While the garden centre or the grower may not spray them with pesticides, the trucks that transport them spray the whole cargo.
Let’s dive into the ways you can consume this delicate bloom. Here are my 4 favourite viola recipes!
Wild Violet Flower Simple Syrup
I love making homemade soda. It has no preservatives or chemicals and feels guilt-free in comparison to the popular brands from the store. You make a soda flavoured and coloured with wild violet flowers with this simple syrup recipe. Perfect for warm-weather sipping, you can even add a splash of vodka or gin.
Edible Flower Lollipops
Making your own lollipops is surprisingly easy. For special occasions, I’ve made clear lollipops and put an edible flower inside. Absolutely gorgeous and delicious, I always find violas are the star of the show for me.
Edible Flower Ice Cubes
Perhaps my favourite party trick, edible flower ice cubes make any drink beautiful. I use them in the summer for all kinds of sodas and cocktails. They look great in special drinks for occasions like birthdays and weddings, or even just a fun weekend treat. Violas perfectly fit inside an ice cube tray and have one of the nicest flavours in terms of edible flowers.

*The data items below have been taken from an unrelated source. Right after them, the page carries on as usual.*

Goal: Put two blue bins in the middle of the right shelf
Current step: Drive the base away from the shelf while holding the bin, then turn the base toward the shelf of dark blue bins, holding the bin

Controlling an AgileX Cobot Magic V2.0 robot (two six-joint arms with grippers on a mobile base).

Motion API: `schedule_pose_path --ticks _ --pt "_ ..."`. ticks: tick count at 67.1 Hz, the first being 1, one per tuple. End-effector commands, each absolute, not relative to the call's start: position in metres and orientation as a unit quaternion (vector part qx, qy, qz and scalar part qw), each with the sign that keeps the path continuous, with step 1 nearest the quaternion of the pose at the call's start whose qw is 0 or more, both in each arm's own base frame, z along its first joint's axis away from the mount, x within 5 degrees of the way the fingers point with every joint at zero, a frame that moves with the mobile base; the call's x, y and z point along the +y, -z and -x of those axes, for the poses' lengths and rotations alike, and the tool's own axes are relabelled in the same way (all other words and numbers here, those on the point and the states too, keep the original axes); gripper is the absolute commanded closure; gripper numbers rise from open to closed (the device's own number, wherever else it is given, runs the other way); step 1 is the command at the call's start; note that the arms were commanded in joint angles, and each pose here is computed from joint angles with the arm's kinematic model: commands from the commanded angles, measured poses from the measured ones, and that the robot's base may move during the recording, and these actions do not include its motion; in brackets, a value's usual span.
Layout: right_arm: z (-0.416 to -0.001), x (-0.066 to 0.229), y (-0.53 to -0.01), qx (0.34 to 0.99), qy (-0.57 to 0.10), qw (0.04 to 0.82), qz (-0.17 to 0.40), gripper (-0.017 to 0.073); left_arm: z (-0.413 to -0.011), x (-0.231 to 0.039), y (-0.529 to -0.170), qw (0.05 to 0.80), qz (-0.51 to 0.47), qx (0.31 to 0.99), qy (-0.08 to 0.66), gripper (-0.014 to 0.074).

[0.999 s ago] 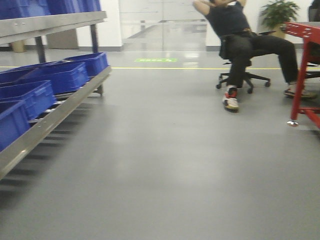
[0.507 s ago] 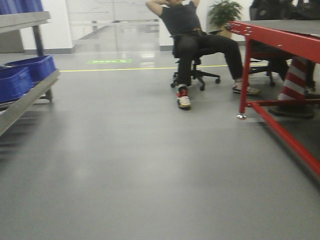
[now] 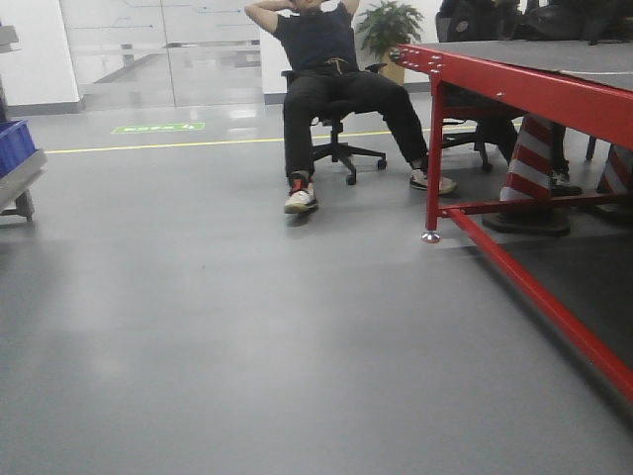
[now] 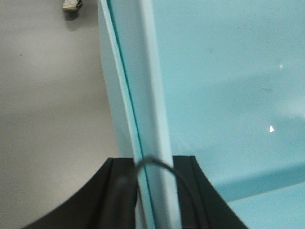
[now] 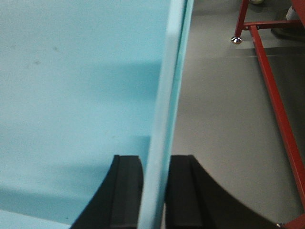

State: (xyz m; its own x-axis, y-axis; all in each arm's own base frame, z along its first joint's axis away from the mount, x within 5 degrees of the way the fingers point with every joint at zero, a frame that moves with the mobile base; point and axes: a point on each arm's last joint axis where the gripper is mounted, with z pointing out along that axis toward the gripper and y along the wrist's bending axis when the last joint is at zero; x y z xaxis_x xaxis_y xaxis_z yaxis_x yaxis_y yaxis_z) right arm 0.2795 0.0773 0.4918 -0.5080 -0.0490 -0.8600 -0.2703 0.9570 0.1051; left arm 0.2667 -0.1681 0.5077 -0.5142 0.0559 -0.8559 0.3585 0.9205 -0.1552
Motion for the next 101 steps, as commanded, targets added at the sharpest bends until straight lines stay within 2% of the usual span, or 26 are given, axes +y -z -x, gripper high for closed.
schedule_pose_path --ticks 1,101 --pt "-0.2792 0.0738 -0.5069 0.829 -0.105 0.541 0.092 0.0712 -0.2572 -0.1669 -0.5285 0.524 -0.128 0.819 0.195 0.0704" --pt "-0.2792 0.0738 -0.5069 0.829 -0.105 0.541 0.092 0.0712 -0.2589 -0.1640 -0.5289 0.533 -0.128 0.818 0.174 0.0704"
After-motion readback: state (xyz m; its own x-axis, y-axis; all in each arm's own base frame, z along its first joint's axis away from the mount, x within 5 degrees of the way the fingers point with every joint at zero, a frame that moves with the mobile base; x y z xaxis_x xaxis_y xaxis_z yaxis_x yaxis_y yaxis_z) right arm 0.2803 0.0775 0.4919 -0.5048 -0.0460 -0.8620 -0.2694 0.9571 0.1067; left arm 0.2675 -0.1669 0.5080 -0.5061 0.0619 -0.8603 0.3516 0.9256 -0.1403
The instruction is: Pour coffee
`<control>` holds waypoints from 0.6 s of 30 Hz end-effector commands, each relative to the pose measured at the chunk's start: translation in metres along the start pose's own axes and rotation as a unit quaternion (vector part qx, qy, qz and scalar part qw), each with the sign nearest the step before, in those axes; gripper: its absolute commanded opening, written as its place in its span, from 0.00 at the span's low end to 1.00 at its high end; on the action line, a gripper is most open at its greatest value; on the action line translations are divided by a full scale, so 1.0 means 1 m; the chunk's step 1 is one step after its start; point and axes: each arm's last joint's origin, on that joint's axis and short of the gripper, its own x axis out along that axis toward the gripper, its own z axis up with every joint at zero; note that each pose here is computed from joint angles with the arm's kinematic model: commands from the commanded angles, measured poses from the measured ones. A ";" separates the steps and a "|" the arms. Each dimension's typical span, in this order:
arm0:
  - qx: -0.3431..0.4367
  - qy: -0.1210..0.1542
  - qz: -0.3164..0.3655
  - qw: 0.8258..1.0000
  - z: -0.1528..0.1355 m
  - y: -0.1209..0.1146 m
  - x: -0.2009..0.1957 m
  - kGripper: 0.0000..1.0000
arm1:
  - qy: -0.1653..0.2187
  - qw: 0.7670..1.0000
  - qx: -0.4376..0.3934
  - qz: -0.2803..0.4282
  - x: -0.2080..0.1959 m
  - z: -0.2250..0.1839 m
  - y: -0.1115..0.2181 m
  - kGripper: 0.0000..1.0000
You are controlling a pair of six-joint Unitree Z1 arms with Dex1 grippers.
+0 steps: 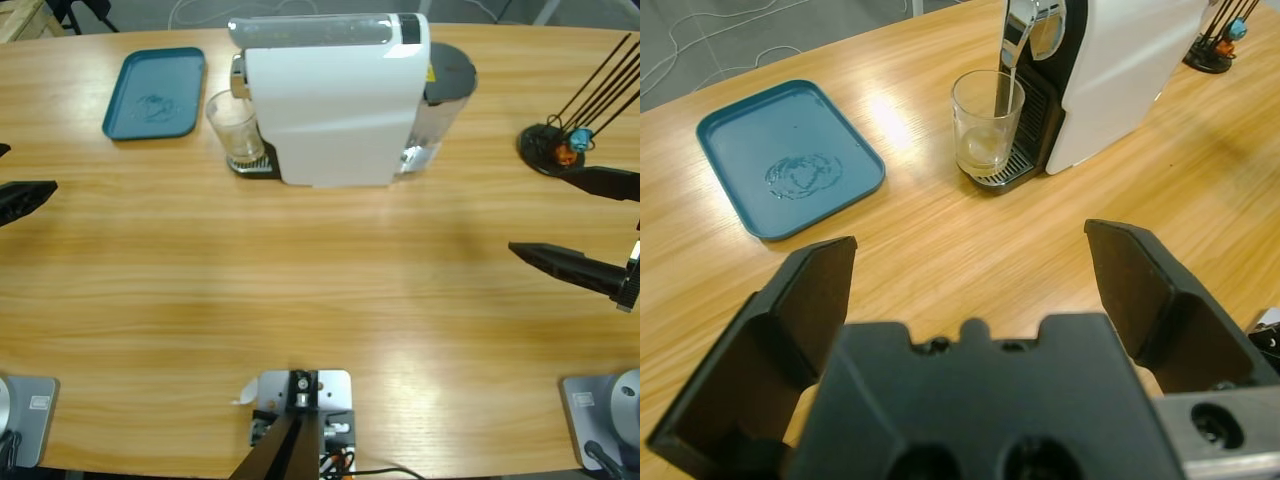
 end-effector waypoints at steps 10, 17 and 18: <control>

A colourful and eco-friendly alternative to confetti, flowerfetti consists of flower petals. Use edible flowers, including the petals of pansies, violets, and violas to garnish a salad. You can also use them as cake toppers, plate garnishes, and even on pizza.
Frequently Asked Questions About Violas, Pansies, and Violets
Pansies belong to the violet family, Violaceae. Pansies typically refer to the large-bloomed flowers you would get at the garden centre. While violets can mean the whole family of Violaceae, violets often refer to a much smaller flower native to the area used in woodland gardens.
Violas are part of the violet family, Violaceae. The genus Viola consists of more than 600 plants in the violet family. Most violas, pansies, and perennial violets belong to the genus Viola.
Violets most commonly refer to the native plants found throughout Europe, North America, Asia, and Australia. Two of the most popular types of violets include the sweet violet (Viola odorata) and the common blue violet (Viola sororia).
Also in the violet family are pansies with larger blooms that can be found throughout garden centres and violas, which come in clusters of smaller flowers for the garden.
The botanical name for plants in the Violaceae family is Viola.
Pansies and violas can last you from late winter all the way to late fall. They’re very hardy and resilient plants and don’t mind the cold one bit. They can die back in the summer if they receive too much sun. While treated as annuals, they’re considered short-lived perennials and can return after the winter when it begins to warm.
Baby pansies are often called miniature pansies or violas. They look like mini versions of the garden pansy, oftentimes with plenty of blooms per plant.
I hope you learned something new about the viola family! I can’t get enough of these edible beauties and sure hope you give them a try this spring.